What to produce
All lines in the entries below that hold "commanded" make up the answer.

Source material
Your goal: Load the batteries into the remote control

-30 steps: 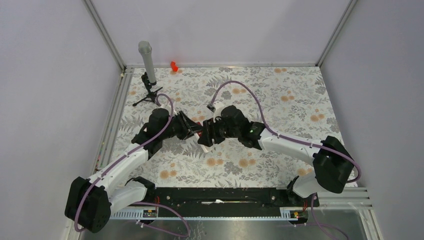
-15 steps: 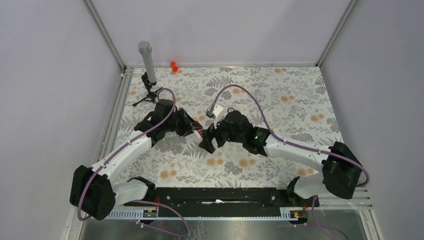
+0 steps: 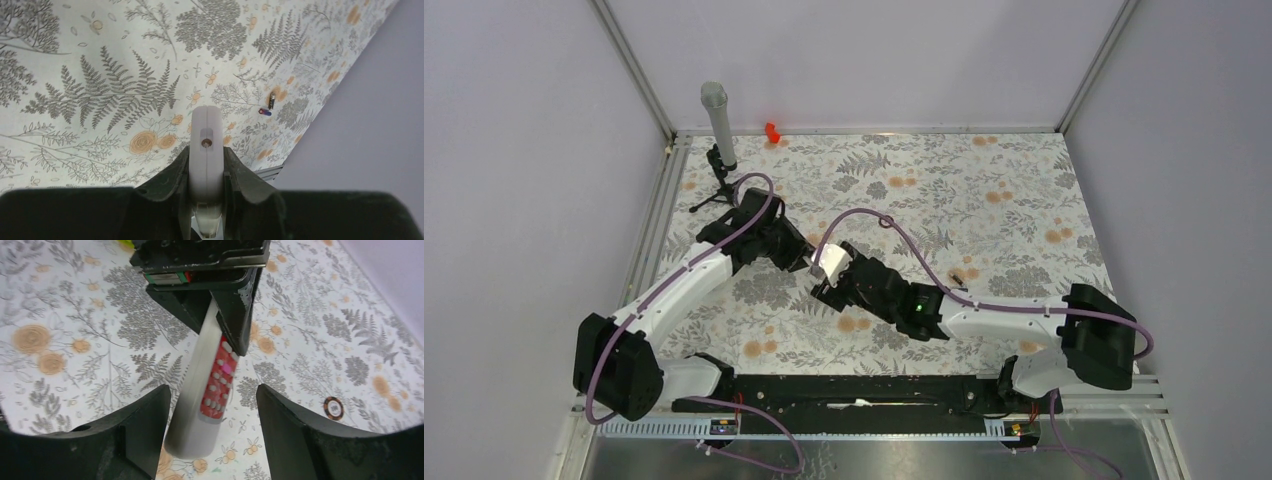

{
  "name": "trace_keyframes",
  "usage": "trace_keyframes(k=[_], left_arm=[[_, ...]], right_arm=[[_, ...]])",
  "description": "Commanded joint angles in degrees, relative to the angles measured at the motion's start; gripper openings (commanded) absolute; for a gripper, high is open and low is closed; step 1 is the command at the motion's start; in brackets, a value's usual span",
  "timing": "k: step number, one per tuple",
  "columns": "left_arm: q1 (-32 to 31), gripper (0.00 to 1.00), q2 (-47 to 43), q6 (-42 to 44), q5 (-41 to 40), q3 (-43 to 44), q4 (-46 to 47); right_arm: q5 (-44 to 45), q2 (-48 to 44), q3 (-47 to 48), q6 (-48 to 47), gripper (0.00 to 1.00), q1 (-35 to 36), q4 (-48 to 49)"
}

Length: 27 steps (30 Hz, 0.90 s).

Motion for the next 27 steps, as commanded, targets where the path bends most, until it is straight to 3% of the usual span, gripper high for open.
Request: trace_keyframes(k=[1, 7, 11, 15, 20, 24, 26, 27], left_arm=[[0.2, 0.00, 1.2, -4.7, -0.1, 3.8, -4.0], [0.2, 0.00, 4.3, -6.2, -0.6, 8.0, -10.6], [0.2, 0.00, 5.0, -8.5, -0.3, 8.4, -11.1], [0.2, 0.00, 5.3, -10.4, -0.2, 7.4, -11.5], [0.2, 0.00, 5.6, -10.3, 0.6, 7.6, -11.2], [0.3, 0.00, 6.0, -8.9, 1.2, 8.6, -11.3], [0.3, 0.14, 5.9, -7.7, 1.1, 8.8, -11.2], [0.3, 0.31, 5.8, -7.0, 0.8, 8.9, -11.2]], right_arm=[[10.2, 1.7, -2.3, -8.0, 0.70, 2.9, 9.1], [15.5, 4.0, -3.7, -9.7, 0.72, 5.8, 12.8], [18.7, 5.4, -4.2, -9.0, 0.66, 5.9, 15.7], [19.7, 6.2, -4.9, -9.6, 0.51, 5.9, 18.9], [18.3, 6.4, -5.3, -10.1, 0.26, 5.9, 21.7], [17.1, 5.1, -5.5, -9.1, 0.14, 5.9, 21.8], [16.4, 4.3, -5.7, -8.6, 0.13, 5.9, 21.7], [16.2, 3.8, -5.7, -8.2, 0.13, 5.9, 21.5]])
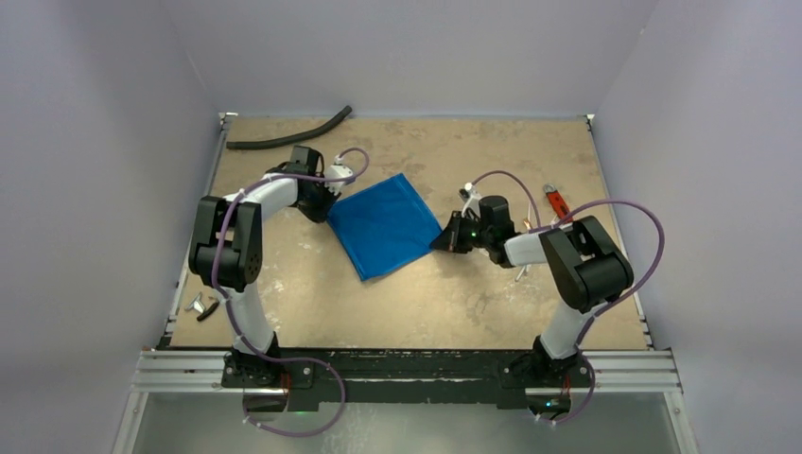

Solution to this exercise
  "description": "Commanded joint angles in degrees, relative to the angles measured at the motion's start; gripper openings (commanded) absolute; for a gripper, high is open and low is closed; step 1 is the command at the motion's start; in brackets, a value's usual span",
Motion for the next 27 steps, as commanded, targets where the path bends most, until it is straight to 3% of the usual span, gripper high for open.

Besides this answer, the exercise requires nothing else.